[Supplied records — start]

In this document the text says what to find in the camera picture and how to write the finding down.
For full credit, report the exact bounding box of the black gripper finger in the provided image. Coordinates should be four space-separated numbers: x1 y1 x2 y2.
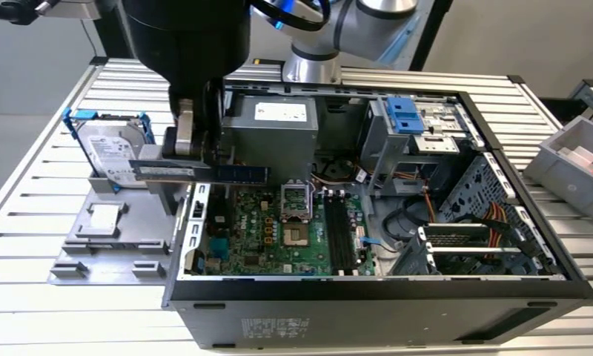
161 98 213 183
197 79 233 164

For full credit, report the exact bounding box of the dark RAM stick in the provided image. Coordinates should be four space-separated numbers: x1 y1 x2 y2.
128 159 272 185

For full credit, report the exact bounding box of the black RAM slot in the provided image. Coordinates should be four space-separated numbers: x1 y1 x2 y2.
339 188 361 277
324 188 348 277

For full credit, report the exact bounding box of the grey power supply unit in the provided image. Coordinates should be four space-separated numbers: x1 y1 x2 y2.
220 94 320 186

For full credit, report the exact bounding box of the silver hard disk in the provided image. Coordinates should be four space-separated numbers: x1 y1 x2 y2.
76 118 149 188

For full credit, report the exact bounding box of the blue disk carrier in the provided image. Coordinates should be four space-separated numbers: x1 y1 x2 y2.
61 109 155 194

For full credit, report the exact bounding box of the metal socket cover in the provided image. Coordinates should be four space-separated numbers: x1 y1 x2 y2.
280 179 312 223

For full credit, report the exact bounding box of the grey parts rack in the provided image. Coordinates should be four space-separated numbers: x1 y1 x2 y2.
48 144 193 286

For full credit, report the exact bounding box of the silver CPU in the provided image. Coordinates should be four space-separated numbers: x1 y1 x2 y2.
89 205 120 230

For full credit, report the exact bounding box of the round black speaker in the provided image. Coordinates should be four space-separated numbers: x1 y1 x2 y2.
324 158 360 183

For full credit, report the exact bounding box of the green motherboard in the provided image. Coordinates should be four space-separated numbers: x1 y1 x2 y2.
197 181 377 277

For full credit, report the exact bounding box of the CPU socket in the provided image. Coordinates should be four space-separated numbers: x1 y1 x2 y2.
281 221 312 248

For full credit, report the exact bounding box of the blue plastic drive latch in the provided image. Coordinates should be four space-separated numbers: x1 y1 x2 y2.
388 96 421 135

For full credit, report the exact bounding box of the black open PC case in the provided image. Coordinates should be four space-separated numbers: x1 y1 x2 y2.
160 77 593 352

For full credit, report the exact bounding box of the grey metal disk bay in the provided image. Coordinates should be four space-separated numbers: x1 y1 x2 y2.
389 222 560 277

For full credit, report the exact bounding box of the grey plastic bin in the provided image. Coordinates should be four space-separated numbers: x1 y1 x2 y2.
523 114 593 223

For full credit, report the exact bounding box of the white block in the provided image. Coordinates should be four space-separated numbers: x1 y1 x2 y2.
557 145 593 168

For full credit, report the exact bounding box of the black frame post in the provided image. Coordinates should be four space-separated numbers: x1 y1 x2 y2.
92 16 136 59
408 0 453 71

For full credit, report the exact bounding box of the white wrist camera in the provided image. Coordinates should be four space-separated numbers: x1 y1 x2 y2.
33 0 103 22

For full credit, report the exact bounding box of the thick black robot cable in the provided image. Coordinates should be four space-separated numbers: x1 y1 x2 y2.
0 0 333 33

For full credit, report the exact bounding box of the orange yellow wire bundle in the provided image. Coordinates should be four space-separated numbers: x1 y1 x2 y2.
481 202 513 263

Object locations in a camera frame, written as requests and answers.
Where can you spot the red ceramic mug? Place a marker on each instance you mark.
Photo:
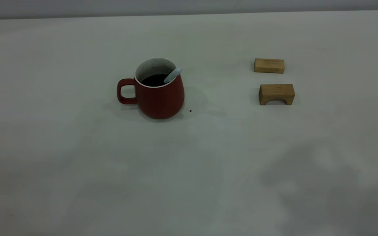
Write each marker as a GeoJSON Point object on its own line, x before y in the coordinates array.
{"type": "Point", "coordinates": [162, 101]}

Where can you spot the dark coffee liquid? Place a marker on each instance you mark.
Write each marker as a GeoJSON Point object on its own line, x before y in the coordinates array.
{"type": "Point", "coordinates": [153, 80]}

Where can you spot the arched wooden block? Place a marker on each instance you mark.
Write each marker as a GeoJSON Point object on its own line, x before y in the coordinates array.
{"type": "Point", "coordinates": [276, 90]}

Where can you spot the flat rectangular wooden block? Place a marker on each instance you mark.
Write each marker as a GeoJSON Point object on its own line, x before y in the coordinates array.
{"type": "Point", "coordinates": [269, 65]}

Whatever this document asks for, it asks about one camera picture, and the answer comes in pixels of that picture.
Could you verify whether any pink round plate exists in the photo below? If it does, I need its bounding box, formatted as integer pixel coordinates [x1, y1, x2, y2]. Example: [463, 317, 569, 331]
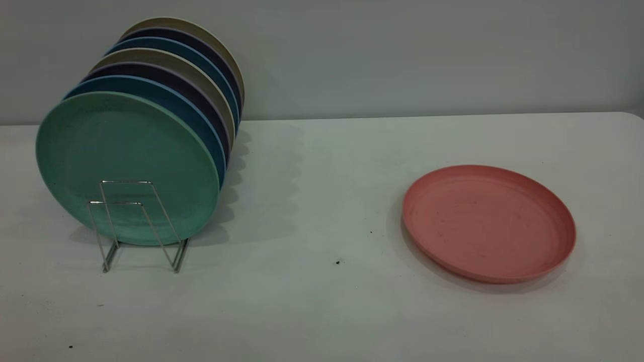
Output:
[401, 164, 577, 285]

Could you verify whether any blue round plate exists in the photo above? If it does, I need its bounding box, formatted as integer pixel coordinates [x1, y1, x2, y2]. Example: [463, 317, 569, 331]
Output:
[63, 74, 227, 190]
[105, 36, 240, 132]

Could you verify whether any green round plate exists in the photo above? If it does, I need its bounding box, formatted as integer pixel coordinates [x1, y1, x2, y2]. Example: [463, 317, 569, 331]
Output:
[35, 91, 221, 247]

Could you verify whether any dark purple round plate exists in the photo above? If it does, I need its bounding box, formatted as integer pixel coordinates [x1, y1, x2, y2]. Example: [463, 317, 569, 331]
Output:
[119, 27, 244, 119]
[80, 61, 232, 166]

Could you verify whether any beige round plate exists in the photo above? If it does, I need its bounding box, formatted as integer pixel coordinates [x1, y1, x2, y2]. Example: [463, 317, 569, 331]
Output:
[119, 17, 246, 109]
[90, 48, 236, 149]

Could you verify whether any metal wire plate rack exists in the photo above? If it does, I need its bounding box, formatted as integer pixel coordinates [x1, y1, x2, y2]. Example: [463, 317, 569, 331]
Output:
[88, 180, 191, 275]

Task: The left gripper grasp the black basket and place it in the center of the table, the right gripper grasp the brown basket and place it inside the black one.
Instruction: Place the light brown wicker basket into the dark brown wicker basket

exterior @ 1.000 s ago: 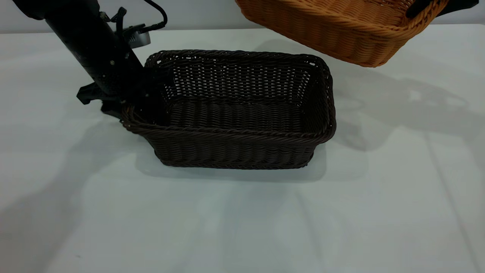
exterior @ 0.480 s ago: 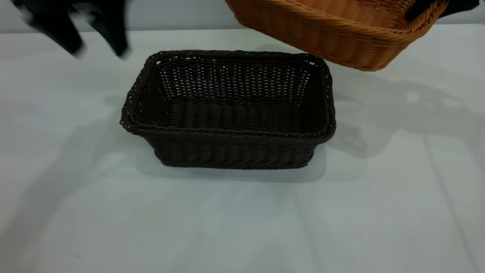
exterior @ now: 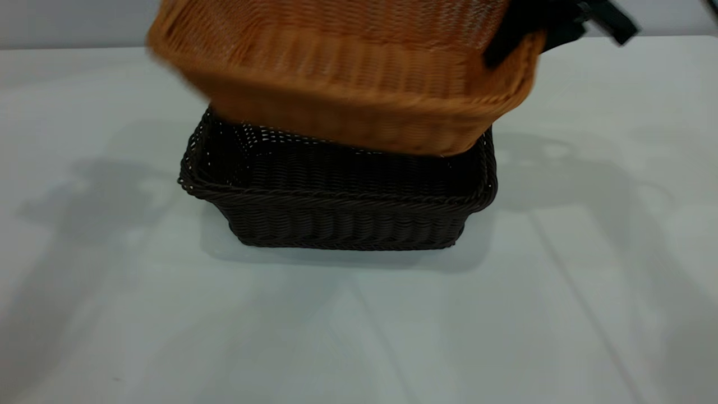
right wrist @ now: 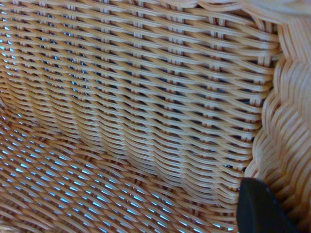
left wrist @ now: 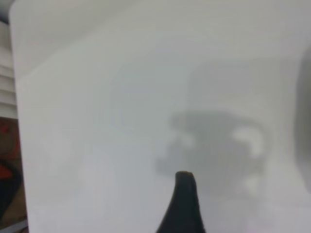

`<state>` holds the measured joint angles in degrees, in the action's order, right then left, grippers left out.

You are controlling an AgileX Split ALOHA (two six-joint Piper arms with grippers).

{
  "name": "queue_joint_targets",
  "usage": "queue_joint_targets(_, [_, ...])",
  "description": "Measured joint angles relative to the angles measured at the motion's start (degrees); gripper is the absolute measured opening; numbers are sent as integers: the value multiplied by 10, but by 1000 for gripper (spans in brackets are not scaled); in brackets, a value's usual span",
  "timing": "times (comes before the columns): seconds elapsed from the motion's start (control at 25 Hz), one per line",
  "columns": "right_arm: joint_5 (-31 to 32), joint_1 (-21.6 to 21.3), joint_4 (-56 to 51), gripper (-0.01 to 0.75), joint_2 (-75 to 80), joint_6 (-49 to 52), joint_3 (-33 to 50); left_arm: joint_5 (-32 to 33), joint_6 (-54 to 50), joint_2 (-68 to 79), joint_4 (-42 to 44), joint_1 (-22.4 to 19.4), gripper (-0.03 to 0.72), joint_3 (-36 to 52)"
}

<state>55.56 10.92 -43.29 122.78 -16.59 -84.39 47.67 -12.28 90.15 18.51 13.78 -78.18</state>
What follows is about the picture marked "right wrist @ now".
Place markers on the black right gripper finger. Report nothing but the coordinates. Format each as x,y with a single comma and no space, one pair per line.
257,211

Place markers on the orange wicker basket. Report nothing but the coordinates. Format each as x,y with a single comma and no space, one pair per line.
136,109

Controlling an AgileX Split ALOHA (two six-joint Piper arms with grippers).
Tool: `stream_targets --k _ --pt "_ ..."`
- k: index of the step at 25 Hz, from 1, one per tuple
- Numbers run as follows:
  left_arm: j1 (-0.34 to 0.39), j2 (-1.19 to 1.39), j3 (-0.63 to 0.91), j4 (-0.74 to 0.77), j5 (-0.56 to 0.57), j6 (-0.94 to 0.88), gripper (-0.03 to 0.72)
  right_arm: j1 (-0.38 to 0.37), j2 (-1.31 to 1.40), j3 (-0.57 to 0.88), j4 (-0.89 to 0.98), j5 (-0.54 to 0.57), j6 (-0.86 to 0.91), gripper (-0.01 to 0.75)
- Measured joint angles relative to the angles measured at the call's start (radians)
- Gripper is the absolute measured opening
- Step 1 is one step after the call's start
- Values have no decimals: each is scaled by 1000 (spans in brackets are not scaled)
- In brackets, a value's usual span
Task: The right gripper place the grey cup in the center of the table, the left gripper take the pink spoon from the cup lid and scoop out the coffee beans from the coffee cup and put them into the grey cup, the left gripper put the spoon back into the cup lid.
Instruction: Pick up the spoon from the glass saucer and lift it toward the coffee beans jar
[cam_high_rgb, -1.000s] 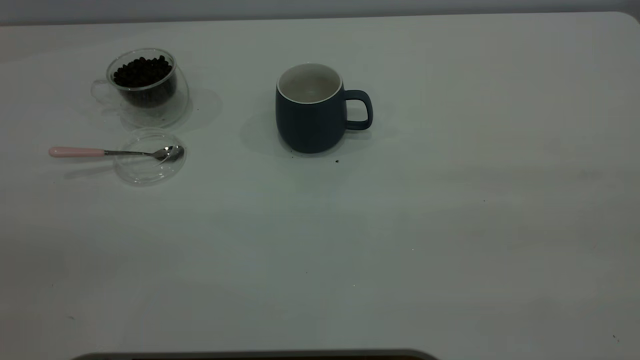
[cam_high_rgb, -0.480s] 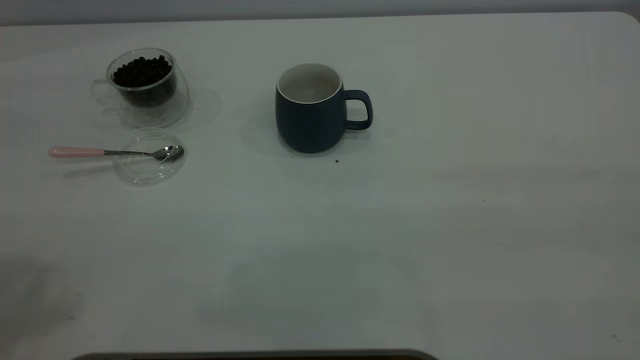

[Supplied records — finish]

(Directions for this task):
The output is the stretch above from the line with "exterior @ 0.480" through the line with "- Numbers run", copied word for word with both ends kept and every picture dropped.

(Answer space):
exterior @ 0.480 s ago: 
exterior @ now: 
right wrist @ now: 
left wrist @ now: 

`<state>` holds the measured joint angles in degrees, in the action's order, right then left, grippers left out.

You are controlling an AgileX Split ALOHA (two six-joint Piper arms with grippers).

{
  "name": "queue_joint_targets",
  "usage": "queue_joint_targets(_, [_, ...])",
  "description": "Measured joint angles relative to the angles measured at the motion's start (degrees); gripper is the absolute measured opening; numbers are sent as integers: the value multiplied by 10, but by 1000 for gripper (spans in brackets are not scaled); in brackets, a value's usual span",
  "timing": "times (comes before the columns): seconds elapsed from the motion's start (control at 25 Hz), one per line",
  "columns": "right_arm: joint_5 (-31 to 32), joint_1 (-21.6 to 21.3), joint_4 (-56 to 51), gripper (-0.01 to 0.75), joint_2 (-75 to 80), joint_6 (-49 to 52), joint_3 (-33 to 50); left_arm: joint_5 (-32 to 33), joint_6 (-54 to 50), joint_2 (-68 to 79), joint_4 (-42 to 44), joint_1 (-22.4 to 19.4), gripper (-0.03 to 0.72), joint_3 (-36 to 52)"
}

<state>55.56 10.92 -43.29 122.78 -16.59 -84.39 47.67 -12.28 90.15 18.51 13.78 -78.18</state>
What follows is about the picture marked "right wrist @ now".
Place markers on the black right gripper finger. Report nothing but the coordinates. Format each as x,y with a single comma and no space, one pair per line.
257,211

Place markers on the orange wicker basket. Report nothing but the coordinates. Format each as x,y with a single comma and no space, one pair per line.
136,109

Controlling an AgileX Split ALOHA (two six-joint Piper arms with grippers).
Tool: `stream_targets --k _ --pt "_ ..."`
- k: index of the step at 25 Hz, from 1, one per tuple
- Numbers run as follows:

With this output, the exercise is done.